• _TASK REQUIREMENTS_:
Give the listing again, word for word, and let no picture into it.

RAW DATA Start Marker

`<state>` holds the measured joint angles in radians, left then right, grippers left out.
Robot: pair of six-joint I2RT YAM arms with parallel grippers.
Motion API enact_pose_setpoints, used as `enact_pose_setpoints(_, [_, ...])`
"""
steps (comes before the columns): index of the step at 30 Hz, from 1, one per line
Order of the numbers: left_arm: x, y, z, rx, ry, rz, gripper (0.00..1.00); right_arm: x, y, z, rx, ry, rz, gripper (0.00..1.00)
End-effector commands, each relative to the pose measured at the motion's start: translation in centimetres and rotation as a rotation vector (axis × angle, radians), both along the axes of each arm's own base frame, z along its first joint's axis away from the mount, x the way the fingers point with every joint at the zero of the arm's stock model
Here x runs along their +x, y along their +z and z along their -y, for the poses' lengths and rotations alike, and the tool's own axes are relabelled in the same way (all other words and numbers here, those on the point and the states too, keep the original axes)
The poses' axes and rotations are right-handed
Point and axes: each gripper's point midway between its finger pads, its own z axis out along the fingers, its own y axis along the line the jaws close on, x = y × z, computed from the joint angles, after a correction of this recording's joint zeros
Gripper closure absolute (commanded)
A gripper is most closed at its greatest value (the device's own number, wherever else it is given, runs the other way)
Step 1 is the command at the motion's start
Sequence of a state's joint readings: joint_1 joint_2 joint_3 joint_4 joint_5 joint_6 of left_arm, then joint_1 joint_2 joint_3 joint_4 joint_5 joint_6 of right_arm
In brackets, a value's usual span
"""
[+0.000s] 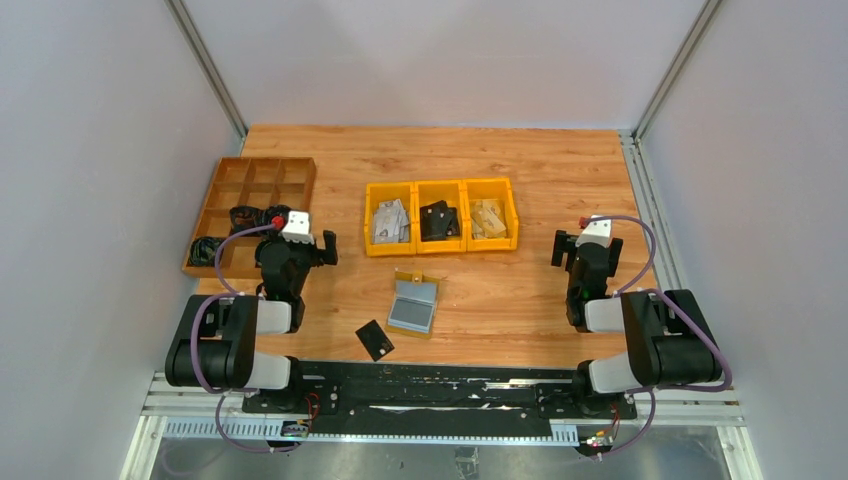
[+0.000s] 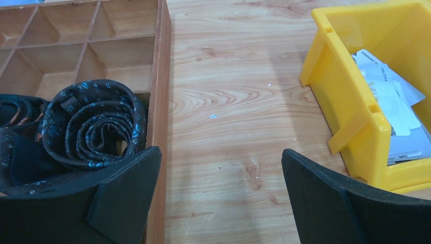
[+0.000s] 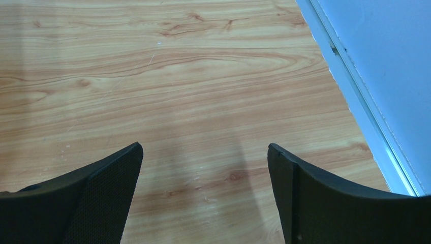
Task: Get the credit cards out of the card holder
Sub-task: Reset both arms
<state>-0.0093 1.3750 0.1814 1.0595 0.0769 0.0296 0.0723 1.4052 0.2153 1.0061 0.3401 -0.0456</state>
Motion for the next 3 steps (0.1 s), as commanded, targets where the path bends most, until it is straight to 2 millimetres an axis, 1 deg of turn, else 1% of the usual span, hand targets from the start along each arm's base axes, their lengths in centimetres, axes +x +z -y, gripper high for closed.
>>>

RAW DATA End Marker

• _EXERCISE RESULT_:
`<state>` holds the measured joint angles in radians, left then right, grippers left out.
Robot: pair of six-joint I2RT YAM arms with parallel grippers.
Motion API enact_pose_setpoints, used as `enact_pose_setpoints(_, [_, ...])`
"""
steps (comes before the columns): index of the step at 30 Hz, from 1, one per line
Order of the numbers: left_arm: x, y, z, rx, ry, rz, gripper (0.00..1.00); right_arm: x, y, z, rx, ry, rz, gripper (0.00..1.00)
End-effector commands, each relative to the pose measured at the motion's start: translation in centimetres and rotation as a rotation vector (axis × angle, radians), both along the axes of each arm's own base frame, z along its first joint's axis away from the mount, x the way the fingers point with every joint at the zero of the arm's stock model
Here x runs along their +x, y along their +z and z along their -y, for the poses' lengths and rotations alike, and the tool's own axes are relabelled in the same way (all other words and numbers here, those on the point and the states too, keep the original axes)
The poses' axes and rotations are right-handed
Point and axes: each gripper's point midway between its finger pads, its own z axis out along the fingers, its own y axis along the line the jaws close on, x = y × z, computed from the joint angles, after a correction of this recording's joint zeros
Gripper closure absolute (commanded)
A gripper is most closed at its greatest value (the device's own number, wherever else it is given, runs the other way)
Step 1 is the command at the motion's start
Sequence of a state's joint readings: joint_1 joint_2 joint_3 joint_4 joint_5 joint_6 of left_arm, then joint_1 joint_2 joint_3 joint_4 joint_5 joint_6 of right_arm
In brackets, a value's usual span
"""
[+0.000s] 
[+0.000s] 
[+0.000s] 
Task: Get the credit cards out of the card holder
Sub-task: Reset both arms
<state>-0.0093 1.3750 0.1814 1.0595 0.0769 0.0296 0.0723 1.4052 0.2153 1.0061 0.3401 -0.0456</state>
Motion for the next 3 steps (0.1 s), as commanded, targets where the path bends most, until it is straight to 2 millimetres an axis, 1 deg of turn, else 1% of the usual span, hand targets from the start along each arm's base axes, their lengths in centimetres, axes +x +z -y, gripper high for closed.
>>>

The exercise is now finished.